Inconsistent Device Names Across Reboot Cause Mount Failure Or Incorrect Mount in Linux

The Problem

A disk partition does not mount after a system boot, whether the reboot was planned or unplanned. Before the reboot, the disk partition was mounted and working properly. The disk has mounted correctly after other system reboots, but no longer works.

This behavior can happen regardless of the type of file system on the partition and is unrelated to the file system type. Failures of disks with EXT4 or OCFS2 file systems have been reported, but can happen with any file system type.

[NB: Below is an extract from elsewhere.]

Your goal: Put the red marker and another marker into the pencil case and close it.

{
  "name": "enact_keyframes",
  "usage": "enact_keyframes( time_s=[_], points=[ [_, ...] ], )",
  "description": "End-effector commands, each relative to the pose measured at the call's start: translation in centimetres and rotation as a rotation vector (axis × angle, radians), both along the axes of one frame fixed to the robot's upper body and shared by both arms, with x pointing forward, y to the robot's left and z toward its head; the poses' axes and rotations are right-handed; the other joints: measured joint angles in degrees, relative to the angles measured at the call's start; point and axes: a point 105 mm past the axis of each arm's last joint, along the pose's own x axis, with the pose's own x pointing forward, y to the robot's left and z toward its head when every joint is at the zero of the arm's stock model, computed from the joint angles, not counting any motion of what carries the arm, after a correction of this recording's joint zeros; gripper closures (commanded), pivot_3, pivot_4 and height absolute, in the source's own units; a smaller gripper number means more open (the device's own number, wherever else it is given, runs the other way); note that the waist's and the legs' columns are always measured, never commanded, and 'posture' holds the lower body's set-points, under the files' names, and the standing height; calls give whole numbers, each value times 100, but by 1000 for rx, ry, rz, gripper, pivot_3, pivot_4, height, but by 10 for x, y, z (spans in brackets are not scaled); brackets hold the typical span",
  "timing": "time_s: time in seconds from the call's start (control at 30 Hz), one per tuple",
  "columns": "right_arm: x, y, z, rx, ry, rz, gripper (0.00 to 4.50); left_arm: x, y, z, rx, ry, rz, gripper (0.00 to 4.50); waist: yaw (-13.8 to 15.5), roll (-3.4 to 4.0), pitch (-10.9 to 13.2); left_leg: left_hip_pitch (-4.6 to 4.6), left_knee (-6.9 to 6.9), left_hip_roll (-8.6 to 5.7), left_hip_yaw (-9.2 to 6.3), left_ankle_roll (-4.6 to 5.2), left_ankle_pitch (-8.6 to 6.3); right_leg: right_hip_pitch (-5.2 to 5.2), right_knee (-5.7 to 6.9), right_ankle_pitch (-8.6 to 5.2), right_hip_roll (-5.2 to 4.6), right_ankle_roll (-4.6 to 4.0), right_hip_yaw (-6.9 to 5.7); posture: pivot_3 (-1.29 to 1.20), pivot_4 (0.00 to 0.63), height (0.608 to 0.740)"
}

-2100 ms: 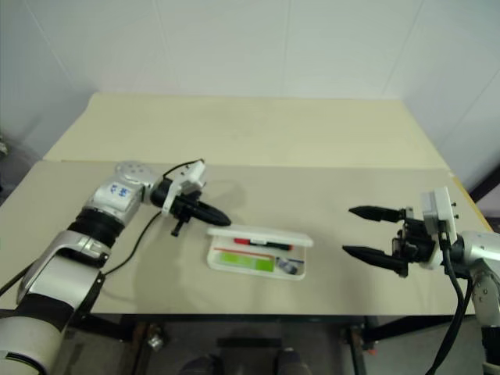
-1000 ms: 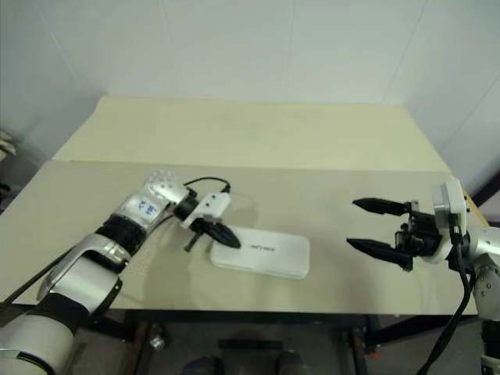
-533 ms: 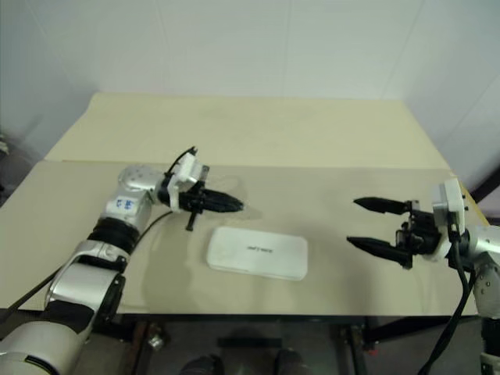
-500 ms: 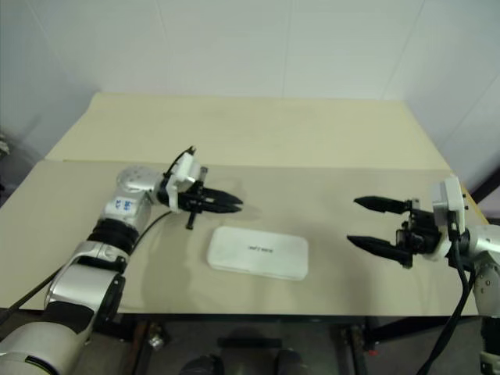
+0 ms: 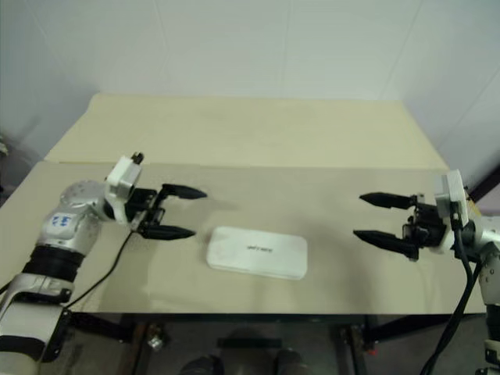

A typical entry in the /etc/fstab file could be similar to:

/dev/sda1          /mydir    ext4   defaults  0 0
/dev/mapper/mpath2 /otherdir ocfs2  _netdev   0 0

or various combinations of these.

The Solution

Disk drives and partitions are addressed geographically in Linux, according to their bus position and order of discovery. SAN devices are especially vulnerable to changes in the discovery order because of varying reboot timing for either the SAN or the client.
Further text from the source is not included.